The Ornamental Garden
- Be on the lookout for outstanding winter-flowering shrubs. Note their names for planting later in the year or in autumn. These might include many Australian plants but, as well, camellias, early-flowering magnolias, dogwoods, corylus, garrya, witch hazel, stachyurus, wintersweet and many others.
- Many trees and shrubs provide winter interest with fine displays of foliage or bark colour.
- Rhododendrons (including azaleas) and magnolias will appreciate extra moisture in the time leading up to blooming so check the surrounding soil and ensure it is kept moist.
- Divide perennial phlox, perennial asters, Shasta daisies, heuchera and other clumping perennials, retaining the stronger outer growths of each clump. Water well after planting in fresh soil.
- Removing flower buds from spring annuals will improve later display.
- Attend a pruning demonstration by the Horticultural Society of Canberra Inc. Local garden centres often run courses.
- Prune wisteria and deciduous climbers.
- Take cuttings of chrysanthemums at the end of this month.
- Many shrubs can be pruned this month, removing dead and diseased wood, old canes and any rubbing growth, while it is easier to see. The pruning of spring flowering shrubs should be delayed until after flowering; otherwise you will be reducing your flower display.
- Check catalogues and order summer-flowering bulbs, including liliums. Liliums should be planted as soon as possible after being lifted to prevent drying out.
The Vegetable Garden
- Prune kiwifruit, remove any surrounding weeds and mulch thickly.
- Divide globe artichoke, asparagus and rhubarb.
- Sow seeds of broad bean.
- Plant strawberries (certified stock), berries and currants.
- Early-flowering peaches and nectarines will soon be at bud-swell stage when it’s important to spray with Bordeaux, copper or lime sulphur to help avoid leaf curl, a fungal disease which causes the new spring leaves to distort and thicken, and fall prematurely. Follow up in two weeks with another spray, and encourage your tree/s to grow past leaf curl by indulging them with compost, fertiliser and a little moisture.
- Potted lemon trees should be moved to a warmer position or covered at night. Pots can be insulated from the cold by placing inside a larger pot, and stuffing newspaper or straw between the two layers. In time, your tree will be a welcome source of winter colour.

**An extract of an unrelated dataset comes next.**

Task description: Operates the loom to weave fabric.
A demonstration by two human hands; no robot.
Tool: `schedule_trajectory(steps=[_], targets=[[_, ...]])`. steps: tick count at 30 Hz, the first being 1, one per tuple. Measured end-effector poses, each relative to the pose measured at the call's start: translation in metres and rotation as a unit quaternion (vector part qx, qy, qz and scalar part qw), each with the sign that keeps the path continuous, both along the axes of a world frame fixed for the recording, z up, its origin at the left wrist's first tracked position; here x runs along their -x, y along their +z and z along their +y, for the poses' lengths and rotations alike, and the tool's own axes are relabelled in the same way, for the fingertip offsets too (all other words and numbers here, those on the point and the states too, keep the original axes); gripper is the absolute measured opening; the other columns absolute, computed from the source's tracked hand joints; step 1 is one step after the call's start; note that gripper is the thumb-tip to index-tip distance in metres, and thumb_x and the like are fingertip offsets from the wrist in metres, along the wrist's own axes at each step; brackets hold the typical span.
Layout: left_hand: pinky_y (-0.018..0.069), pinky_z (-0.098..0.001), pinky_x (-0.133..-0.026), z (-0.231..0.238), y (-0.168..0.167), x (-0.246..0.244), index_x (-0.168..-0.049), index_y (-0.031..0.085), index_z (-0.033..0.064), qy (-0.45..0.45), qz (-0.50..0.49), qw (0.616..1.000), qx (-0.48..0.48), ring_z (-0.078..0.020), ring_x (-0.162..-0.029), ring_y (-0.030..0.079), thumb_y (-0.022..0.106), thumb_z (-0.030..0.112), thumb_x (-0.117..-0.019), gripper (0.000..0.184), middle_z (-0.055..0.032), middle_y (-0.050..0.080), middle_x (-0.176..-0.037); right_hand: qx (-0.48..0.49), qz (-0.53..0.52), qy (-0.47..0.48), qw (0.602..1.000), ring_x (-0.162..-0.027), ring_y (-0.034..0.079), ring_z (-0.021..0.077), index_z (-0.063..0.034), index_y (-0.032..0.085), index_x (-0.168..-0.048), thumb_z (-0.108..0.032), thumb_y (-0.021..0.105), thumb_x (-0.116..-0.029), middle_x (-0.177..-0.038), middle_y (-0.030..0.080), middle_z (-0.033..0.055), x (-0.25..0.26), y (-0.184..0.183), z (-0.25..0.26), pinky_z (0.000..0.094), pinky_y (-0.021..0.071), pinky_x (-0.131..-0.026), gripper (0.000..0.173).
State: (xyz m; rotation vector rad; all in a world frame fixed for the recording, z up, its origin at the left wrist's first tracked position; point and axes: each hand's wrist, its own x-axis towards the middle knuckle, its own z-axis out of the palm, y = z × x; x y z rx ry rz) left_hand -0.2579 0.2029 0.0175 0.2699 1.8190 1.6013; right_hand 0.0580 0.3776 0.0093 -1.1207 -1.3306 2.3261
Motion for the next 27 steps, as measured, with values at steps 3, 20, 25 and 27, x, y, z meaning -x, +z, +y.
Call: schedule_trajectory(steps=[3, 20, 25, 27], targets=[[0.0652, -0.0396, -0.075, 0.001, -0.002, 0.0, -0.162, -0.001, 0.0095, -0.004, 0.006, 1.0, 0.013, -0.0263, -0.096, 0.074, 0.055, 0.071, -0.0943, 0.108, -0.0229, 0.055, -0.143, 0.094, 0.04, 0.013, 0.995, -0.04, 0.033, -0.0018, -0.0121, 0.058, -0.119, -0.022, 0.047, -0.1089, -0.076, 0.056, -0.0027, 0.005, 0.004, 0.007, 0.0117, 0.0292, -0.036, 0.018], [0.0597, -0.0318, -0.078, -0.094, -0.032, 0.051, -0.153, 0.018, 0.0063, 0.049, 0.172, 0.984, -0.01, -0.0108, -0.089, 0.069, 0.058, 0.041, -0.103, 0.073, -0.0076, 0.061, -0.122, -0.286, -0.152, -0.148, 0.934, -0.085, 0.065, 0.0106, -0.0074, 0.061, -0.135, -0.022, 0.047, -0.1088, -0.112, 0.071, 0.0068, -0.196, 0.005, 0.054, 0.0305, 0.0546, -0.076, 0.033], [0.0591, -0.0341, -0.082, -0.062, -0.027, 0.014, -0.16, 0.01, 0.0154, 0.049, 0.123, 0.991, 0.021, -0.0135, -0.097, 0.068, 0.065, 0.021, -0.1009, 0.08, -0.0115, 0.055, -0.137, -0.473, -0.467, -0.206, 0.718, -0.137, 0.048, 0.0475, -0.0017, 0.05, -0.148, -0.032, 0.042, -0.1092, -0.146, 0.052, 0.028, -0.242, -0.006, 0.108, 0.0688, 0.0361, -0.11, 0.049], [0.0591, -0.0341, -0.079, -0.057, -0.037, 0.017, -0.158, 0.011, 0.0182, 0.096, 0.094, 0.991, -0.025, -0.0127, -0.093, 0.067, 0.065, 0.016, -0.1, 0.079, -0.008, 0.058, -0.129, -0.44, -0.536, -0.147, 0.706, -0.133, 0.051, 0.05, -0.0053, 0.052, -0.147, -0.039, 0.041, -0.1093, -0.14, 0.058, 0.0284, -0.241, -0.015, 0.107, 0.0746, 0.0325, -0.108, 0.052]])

- Lemon trees in the garden require frost protection while young. Frost protection cloth is available, or Stressguard® is a product which will afford a few degrees of protection. Older trees may still burn off with frosts, but those leaves should be left unpruned to protect the inner canopy. In spring the tree can be pruned and fertiliser applied.
- Look for and control the nymphs of the bronze orange bug with a spray of Eco or Pest Oil.
- Where possible, apply thick mulch to keep weeds from germinating and remove weeds as they appear. It’s easy to scrape away tiny seedling weeds, but if you let them flower and produce seed, you will have those weeds for years to come.
- Now is a good time to clean and sharpen secateurs, loppers and saws.
- Wooden handles on all hand tools should be sanded and treated with linseed oil or another preservative.
- Mower blades should be checked and replaced if necessary. It’s also a good time to arrange or do any necessary maintenance on edgers and trimmers. Check or change oil in four-stroke machines.
- Now is a good time to clean the glasshouse, shade house, garage or garden shed, and clean up and remove any rubbish.
- Complete any construction work already started.
- Cultivate and improve any areas free of plants.
- Remove couch runners growing into gardens.
- Water only when necessary, in the warmest part of the day. It’s a good time to install, alter or repair watering systems.